Data below:
>>>>>
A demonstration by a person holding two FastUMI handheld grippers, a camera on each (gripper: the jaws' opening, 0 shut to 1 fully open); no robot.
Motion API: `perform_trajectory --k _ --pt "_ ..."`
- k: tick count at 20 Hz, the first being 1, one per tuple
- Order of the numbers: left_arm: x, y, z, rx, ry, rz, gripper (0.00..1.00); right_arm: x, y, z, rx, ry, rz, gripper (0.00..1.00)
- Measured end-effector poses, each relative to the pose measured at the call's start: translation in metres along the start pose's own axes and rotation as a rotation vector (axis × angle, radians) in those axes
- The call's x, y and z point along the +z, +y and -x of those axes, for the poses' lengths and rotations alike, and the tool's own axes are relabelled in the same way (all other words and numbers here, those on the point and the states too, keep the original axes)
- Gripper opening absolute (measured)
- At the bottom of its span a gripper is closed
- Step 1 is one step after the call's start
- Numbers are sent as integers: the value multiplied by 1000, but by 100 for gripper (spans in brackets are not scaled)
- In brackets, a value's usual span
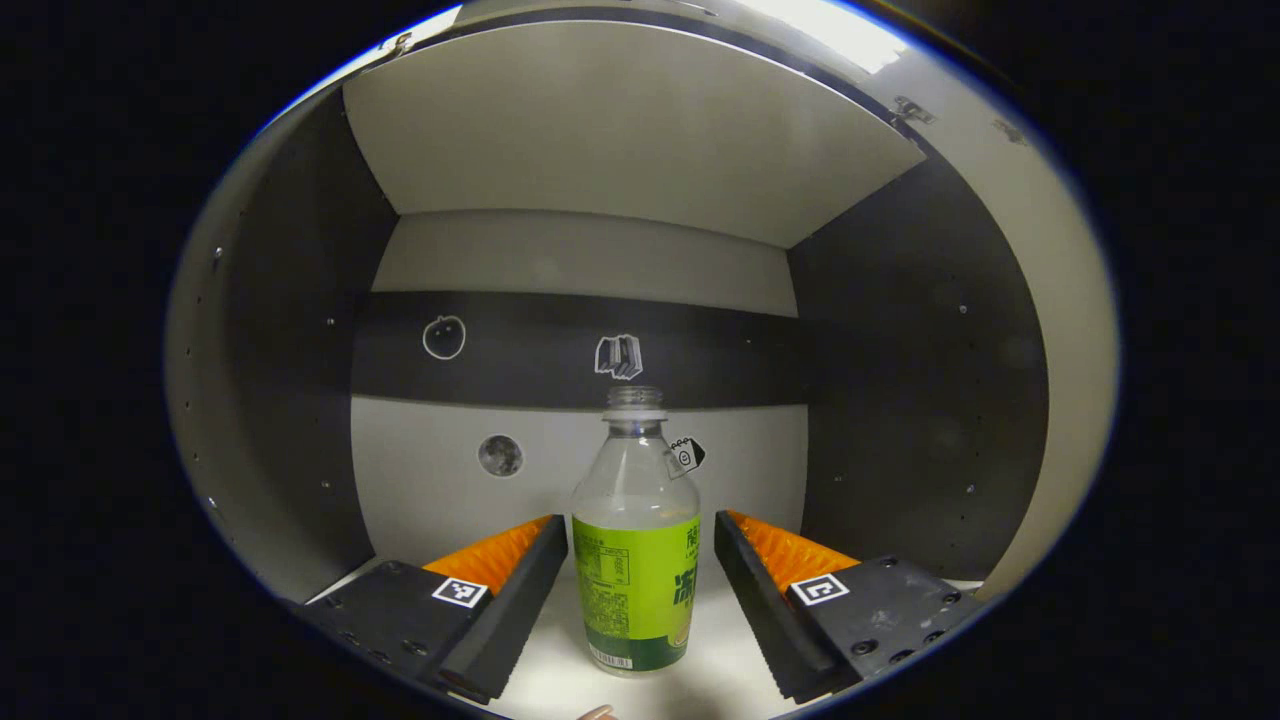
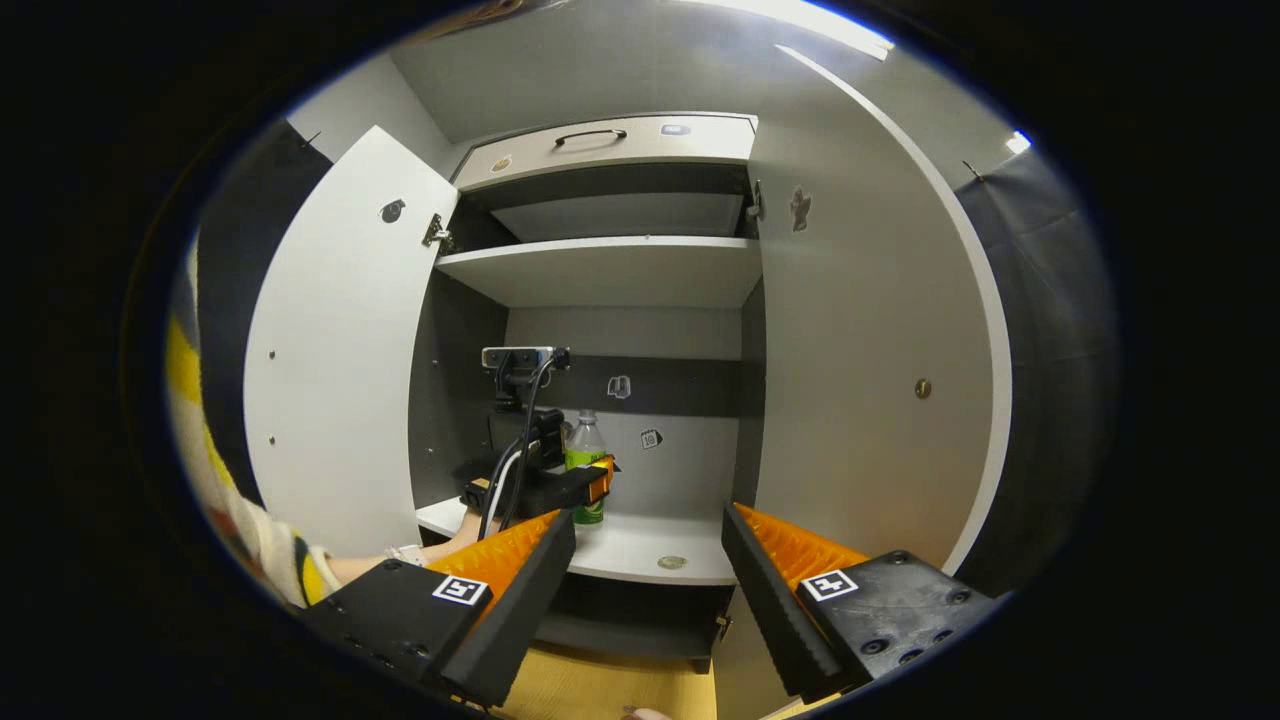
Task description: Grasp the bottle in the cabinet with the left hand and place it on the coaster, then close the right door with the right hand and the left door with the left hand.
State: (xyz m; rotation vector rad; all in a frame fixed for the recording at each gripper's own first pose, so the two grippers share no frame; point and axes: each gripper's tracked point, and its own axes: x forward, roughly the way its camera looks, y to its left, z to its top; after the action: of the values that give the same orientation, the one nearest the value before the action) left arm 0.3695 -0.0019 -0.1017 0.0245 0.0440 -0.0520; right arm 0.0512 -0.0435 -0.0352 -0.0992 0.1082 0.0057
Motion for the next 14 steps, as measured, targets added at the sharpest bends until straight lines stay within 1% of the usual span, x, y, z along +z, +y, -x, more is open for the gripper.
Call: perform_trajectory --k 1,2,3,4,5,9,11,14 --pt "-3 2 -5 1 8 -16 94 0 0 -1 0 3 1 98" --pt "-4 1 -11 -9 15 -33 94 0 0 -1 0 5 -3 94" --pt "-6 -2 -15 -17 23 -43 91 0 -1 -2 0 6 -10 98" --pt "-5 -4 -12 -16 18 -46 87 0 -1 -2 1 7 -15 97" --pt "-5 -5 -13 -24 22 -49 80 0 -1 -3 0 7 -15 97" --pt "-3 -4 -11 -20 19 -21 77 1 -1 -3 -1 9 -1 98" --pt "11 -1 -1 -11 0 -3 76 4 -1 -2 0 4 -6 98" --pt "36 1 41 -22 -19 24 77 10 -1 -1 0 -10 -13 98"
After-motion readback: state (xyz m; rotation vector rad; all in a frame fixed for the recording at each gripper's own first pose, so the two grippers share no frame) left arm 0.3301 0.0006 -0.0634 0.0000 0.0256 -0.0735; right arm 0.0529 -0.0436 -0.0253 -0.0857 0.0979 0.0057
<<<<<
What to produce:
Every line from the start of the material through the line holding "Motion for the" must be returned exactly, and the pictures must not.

Result below:
A demonstration by a person holding two FastUMI handheld grippers, a camera on each (gripper: the jaws' opening, 0 shut to 1 fully open); no robot.
Motion API: `perform_trajectory --k _ --pt "_ ..."`
- k: tick count at 20 Hz, the first being 1, one per tuple
- Order of the numbers: left_arm: x, y, z, rx, ry, rz, gripper (0.00..1.00); right_arm: x, y, z, rx, ry, rz, gripper (0.00..1.00)
- Measured end-effector poses, each relative to the pose measured at the call's start: translation in metres along the start pose's own axes and rotation as a rotation vector (axis × angle, radians) in those axes
- The call's x, y and z point along the +z, +y and -x of those axes, for the poses' lengths and rotations alike, and the tool's own axes are relabelled in the same way (all other words and numbers here, those on the point and the states too, keep the original axes)
- Gripper opening absolute (measured)
- At the bottom of its span a gripper is closed
- Step 1 is one step after the call's start
- Numbers are sent as integers: the value multiplied by 1000, but by 100 for gripper (spans in brackets are not scaled)
- In brackets, a value's usual span
Task description: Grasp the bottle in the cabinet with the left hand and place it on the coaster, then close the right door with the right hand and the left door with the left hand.
State: (xyz m; rotation vector rad; all in a frame fixed for the recording at each gripper's own first pose, so the two grippers share no frame; point and axes: each gripper's tracked point, and its own axes: x forward, roughly the way its camera looks, y to its left, z to its top; after the action: of the values that give the same orientation, the one nearest the value before the action) left arm 0.3695 -0.0019 -0.1017 0.0245 0.0440 -0.0520; right arm 0.0512 -0.0435 -0.0352 -0.0992 0.1082 0.0057
Motion for the next 14 steps, as measured, targets added at the sharpest bends until straight lines stay within 1% of the usual span, x, y, z along +z, +y, -x, more is open for the gripper.

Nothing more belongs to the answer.